Embedded. Ausgangssperre, Tag 17. Wie Leprakranke…

Das „Social Distancing“ und andere Maßnahmen sind unumgänglich, um die Ausbreitung des SARS-CoV-2 zu verlangsamen. Aber es fühlt sich immer noch seltsam an.

Abstand halten, gardez vos distances, keep your distance - in wie vielen Sprachen denn noch?! Foto: UK Government / Wikimedia Commons / OGL v1.0

(KL) – Gestern klingelte es an meiner Tür. Zum ersten Mal seit 17 Tagen. Da das so ungewöhnlich war, schaute ich erst durch das Guckloch in der Tür und da stand eine meiner Nachbarinnen. Ich mag meine Nachbarinnen. Auf meinem Stockwerk wohnen praktisch nur ältere Witwen, der Altersdurchschnitt dürfte bei 82 Jahren liegen. Ich öffnete die Tür einen Spalt und die weißhaarige Dame machte einen Schritt auf die Tür zu und wollte etwas sagen. Doch so weit kam sie nicht.

Reflexartig machte ich eine abwehrende Handbewegung, von der mir später auffiel, dass es die gleiche Handbewegung war, mit der die Kranken auf der Lepra-Insel in dem großartigen Film „Papillon“ mit Steve McQueen und Dustin Hoffmann Nicht-Kranke vor dem Näherkommen warnen. Ohne, dass ich ein Wort gesagt hätte, machte die alte Dame zwei schnelle Schritt nach hinten und flüsterte „Sie auch?“. Ich nickte. Sie nickte verständnisvoll und ging schnell zum Aufzug. Spontan hatten wir beide völlig richtig gehandelt. Ich schleppe nun schon am 10. Tag dieses hässliche Virus mit mir herum und meine Nachbarinnen gehören samt und sonders zur Top-Risikogruppe und zum aktuellen Zeitpunkt dürfen wir uns tatsächlich kein bisschen nähern. Doch seltsam fühlte es sich dennoch an.

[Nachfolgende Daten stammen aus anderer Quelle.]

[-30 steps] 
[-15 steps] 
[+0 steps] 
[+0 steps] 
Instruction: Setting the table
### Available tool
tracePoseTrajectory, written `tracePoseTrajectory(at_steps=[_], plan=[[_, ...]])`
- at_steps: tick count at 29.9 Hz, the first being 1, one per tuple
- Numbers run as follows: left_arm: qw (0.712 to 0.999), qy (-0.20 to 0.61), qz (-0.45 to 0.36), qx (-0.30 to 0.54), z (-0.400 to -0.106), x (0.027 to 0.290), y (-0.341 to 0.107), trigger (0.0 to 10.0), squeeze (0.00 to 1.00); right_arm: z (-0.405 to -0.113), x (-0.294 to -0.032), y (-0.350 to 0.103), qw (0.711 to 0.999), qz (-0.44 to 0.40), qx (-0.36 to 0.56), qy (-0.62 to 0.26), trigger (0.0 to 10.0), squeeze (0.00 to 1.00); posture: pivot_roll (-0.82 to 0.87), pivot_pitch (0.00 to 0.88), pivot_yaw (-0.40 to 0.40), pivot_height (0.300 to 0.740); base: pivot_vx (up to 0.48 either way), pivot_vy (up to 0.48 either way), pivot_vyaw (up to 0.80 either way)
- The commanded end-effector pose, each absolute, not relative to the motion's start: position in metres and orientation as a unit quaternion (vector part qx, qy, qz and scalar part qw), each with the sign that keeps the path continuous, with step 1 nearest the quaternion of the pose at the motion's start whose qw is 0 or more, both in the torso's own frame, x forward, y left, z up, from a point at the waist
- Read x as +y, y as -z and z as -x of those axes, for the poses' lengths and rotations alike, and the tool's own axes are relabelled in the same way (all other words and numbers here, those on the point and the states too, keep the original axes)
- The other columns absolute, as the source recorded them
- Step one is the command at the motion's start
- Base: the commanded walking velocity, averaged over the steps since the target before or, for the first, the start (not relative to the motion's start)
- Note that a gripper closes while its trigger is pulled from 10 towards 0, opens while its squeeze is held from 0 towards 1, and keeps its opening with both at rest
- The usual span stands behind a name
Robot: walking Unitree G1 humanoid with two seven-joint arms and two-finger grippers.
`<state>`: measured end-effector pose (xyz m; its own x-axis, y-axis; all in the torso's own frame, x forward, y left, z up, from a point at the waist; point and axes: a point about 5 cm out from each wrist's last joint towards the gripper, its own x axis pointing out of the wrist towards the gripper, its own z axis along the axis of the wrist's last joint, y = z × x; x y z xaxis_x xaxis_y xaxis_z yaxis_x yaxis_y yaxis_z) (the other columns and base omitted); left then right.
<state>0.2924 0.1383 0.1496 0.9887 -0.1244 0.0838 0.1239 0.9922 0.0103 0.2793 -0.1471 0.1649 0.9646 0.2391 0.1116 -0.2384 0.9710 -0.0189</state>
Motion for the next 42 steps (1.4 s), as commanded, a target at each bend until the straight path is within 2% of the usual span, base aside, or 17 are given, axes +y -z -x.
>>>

Am Nachmittag machte ein befreundeter Fotograf, Nicolas R., ein paar Einkäufe für mich (merci vielmals, Nico! auch, wenn ich mich plötzlich selber sehr alt fühlte, weil jemand für mich Einkäufe machte…) und, mitdenkend, nahm ich die Treppe vom 5. Stock, um den alten Damen nicht den Aufzug zu verseuchen. Genau das war der Fehler. Wie es in solchen Mietshäusern eben ist, wird jeder Schritt überwacht. Die Alte-Damen-Riege funktioniert besser als der KGB. Obwohl ich Mundschutz und Handschuhe trug, wartete im Erdgeschoss bereits eine der alten Damen, die mich anfauchte, ich hätte im Hausflur nichts zu suchen. Der Hinweis, dass ich voll geschützt sei und wenig Lust hätte, zu verhungern und zu verdursten, nützte wenig. Nico stellte die Einkäufe brav vor die Tür, ging zurück, ich ging auf die Vorterrasse hinaus und wir unterhielten und noch ein paar Minuten auf große Distanz.

Was tat das gut, ein wenig an der frischen Luft zu sein und das Sonnenlicht zu tanken! Mit einem Freund reden, einem menschlichen Wesen! Als ich wieder in den Hausflut kam, erwartete mich schon ein ganzes Spalier von alten Damen, die mich böse anzischten, bis ich wieder das Abstand-Zeichen machte. Es wäre für die Mädels sicher sicherer gewesen, wären sie in ihren Wohnungen geblieben, denn zum böse Zischen kamen sie dann doch für meinen Geschmack ein wenig zu nah heran. Ich flüchtete mit meinen Einkäufen in den Aufzug und atmete durch, als sich die Tür schloss. Oben angekommen, war ich völlig außer Atem, der kleine Ausflug hatte mich geschafft. Ich fühlte mich so alt wie die Nachbarinnen, hatte aber wieder Kaffee und ein paar andere wichtige Dinge.

Kleine Geschichten, die in einer gelähmten Stadt zu großen Anekdoten werden. Alles bekommt eine andere Bedeutung als noch vor zwei Wochen. Im Guten wie im Schlechten. Tag 17. Sich wie ein Lepra-Kranker zu fühlen, ist wirklich nicht angenehm. Keine Sorge, morgen geht’s weiter. Und noch eine ganze Weile länger.